Western stakeholders must look for innovative ways to counter the Russian information war, including cyberactivism a new study argues. Moreover, the new EU’s Digital Services Act could unlock databases of the big internet platforms, making the work of cyber activists much more effective.
The so-called “elves armies” – groups of volunteers fighting against pro-Kremlin propaganda – became popular in Baltics where they closely cooperate with state institutions. However, this is not the case for every EU Member state.
“While in the Baltics, elves are often considered heroes and their work is well appreciated by the public, both the narrative and the support is not so sympathetic in other states,” Adéla Klečková, a researcher focusing on cyberactivism and author of the study told EURACTIV.cz.
Such dissonance between the state institutions and “elves” armies limits the ability of state to tackle Russian “trolls” spreading disinformation campaigns. Thus, Klečková advocates for better cooperation of relevant authorities with cyber activists group.

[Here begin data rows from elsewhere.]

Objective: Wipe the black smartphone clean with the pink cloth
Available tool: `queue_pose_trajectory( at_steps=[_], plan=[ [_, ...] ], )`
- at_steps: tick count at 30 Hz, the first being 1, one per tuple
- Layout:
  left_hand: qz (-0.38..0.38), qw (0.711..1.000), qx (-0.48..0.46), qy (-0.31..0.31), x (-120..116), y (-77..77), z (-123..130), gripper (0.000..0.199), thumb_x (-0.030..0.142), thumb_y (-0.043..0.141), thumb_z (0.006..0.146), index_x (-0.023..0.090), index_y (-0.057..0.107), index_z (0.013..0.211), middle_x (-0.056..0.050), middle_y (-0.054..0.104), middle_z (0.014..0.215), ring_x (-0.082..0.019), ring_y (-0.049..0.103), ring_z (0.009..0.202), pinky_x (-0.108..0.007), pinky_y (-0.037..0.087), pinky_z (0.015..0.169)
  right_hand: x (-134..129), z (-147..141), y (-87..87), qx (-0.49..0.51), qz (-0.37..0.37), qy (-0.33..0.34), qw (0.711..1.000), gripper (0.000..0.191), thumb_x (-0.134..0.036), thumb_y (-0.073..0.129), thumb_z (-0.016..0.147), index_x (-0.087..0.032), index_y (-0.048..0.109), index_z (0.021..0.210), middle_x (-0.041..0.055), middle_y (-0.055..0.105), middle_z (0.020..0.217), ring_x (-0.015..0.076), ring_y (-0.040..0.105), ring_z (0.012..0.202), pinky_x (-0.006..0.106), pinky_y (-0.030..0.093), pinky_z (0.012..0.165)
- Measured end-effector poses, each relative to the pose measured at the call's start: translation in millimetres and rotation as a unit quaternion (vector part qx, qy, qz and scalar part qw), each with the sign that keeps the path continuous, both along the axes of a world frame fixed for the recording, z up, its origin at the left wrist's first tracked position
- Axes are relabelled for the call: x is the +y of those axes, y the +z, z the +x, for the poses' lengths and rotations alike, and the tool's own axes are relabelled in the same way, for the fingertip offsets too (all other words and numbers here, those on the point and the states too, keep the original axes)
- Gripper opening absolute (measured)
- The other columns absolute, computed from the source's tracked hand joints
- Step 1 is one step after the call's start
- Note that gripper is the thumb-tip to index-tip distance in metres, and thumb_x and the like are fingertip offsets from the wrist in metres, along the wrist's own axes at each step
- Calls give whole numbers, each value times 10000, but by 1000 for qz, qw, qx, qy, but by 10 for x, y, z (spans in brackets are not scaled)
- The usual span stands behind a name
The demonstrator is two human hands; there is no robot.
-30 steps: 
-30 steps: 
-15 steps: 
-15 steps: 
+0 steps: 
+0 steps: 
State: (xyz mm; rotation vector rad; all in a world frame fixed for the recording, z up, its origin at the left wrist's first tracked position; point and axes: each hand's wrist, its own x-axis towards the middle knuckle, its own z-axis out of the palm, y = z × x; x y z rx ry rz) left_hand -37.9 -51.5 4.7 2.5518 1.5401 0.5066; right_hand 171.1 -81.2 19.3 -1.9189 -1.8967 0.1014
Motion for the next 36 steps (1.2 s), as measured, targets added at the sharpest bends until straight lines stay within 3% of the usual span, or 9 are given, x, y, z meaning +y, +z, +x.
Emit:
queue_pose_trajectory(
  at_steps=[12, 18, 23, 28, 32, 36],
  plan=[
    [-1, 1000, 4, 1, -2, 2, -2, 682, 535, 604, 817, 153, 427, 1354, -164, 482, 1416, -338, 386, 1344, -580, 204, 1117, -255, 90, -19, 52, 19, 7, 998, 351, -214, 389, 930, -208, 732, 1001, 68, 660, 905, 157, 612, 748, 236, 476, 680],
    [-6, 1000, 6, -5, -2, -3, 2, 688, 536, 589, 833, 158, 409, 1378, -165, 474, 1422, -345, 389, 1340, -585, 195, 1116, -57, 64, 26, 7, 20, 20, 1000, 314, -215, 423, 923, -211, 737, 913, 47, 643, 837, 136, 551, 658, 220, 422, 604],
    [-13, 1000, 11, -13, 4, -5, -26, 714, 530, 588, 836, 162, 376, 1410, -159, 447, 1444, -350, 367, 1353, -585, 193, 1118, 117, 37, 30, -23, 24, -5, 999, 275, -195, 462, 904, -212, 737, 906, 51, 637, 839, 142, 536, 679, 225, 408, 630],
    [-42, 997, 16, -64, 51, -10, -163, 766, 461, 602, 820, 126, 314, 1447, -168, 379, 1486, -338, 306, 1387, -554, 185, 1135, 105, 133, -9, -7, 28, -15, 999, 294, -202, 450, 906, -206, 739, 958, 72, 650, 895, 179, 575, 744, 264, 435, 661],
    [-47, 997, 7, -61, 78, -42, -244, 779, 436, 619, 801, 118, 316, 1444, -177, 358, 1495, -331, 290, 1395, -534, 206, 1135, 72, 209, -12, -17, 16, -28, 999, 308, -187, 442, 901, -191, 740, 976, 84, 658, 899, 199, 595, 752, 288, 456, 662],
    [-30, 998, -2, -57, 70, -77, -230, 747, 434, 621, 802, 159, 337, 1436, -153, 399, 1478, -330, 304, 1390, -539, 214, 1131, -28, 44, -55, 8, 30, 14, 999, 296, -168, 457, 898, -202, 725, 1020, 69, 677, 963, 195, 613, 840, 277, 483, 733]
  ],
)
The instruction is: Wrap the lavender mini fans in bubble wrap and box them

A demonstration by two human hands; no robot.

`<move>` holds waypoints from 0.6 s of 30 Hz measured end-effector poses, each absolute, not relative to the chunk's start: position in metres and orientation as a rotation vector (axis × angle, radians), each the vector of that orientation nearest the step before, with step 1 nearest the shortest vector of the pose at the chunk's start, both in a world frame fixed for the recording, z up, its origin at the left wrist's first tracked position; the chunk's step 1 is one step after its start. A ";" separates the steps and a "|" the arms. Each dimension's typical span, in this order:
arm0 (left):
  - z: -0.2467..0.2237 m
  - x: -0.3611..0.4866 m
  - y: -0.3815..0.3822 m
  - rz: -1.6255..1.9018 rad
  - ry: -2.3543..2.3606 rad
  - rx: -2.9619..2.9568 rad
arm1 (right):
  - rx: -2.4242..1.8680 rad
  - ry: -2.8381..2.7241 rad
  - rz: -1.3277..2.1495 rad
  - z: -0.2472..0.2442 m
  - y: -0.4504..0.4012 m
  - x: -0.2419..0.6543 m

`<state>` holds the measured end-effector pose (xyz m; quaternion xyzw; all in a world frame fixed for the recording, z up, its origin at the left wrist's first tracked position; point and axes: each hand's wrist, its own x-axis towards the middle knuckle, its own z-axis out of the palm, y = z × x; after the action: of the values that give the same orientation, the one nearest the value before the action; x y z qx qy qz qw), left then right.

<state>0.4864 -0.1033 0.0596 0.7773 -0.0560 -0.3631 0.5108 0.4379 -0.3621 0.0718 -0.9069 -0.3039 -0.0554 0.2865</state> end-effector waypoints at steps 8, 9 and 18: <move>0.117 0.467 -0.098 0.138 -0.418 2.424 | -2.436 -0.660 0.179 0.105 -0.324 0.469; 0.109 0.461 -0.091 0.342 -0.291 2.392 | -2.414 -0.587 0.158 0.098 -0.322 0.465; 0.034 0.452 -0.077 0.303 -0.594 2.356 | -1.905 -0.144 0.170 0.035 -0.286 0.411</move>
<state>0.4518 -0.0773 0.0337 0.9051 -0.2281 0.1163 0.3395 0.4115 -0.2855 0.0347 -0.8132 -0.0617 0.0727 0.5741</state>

The cyber “elves” movement – founded in 2014 – expanded from Lithuania to 13 Central and Eastern European Countries. In 2021, they counted about 4,000 volunteers. Their ranks include a diverse range of people, including internet enthusiasts, former intelligence officers and retired soldiers.
Facebook is one of their main battlefields as the Russian trolls are using social media websites to disseminate their content, which is often based on anti-EU or anti-NATO rhetoric. “On Facebook, the elves gather data from the public profiles of prominent pro-Kremlin sympathisers or secret troll closed groups,” the study writes.
The EU is also tackling the problem of disinformation with the new Digital Services Act (DSA). Forthcoming legislation will likely oblige internet platforms to remove harmful content from their sites.
The DSA may also affect the activities of the elves. As currently drafted, the act would allow “verified researchers” access to the data held by the big platforms, allowing them first-hand investigation of information flows on social sites.
However, there is still no consensus on a concrete definition of what a “verified researcher” would be. The European Commission has proposed granting access only to people associated with academic institutions. By contrast, the European Parliament, in its adopted DSA report, wants to broaden the scope and grant access to other civil society actors, including the elf community, which could make their work more effective.
Until then, elves armies are cooperating across the borders, for example by sharing their databases of harmful content.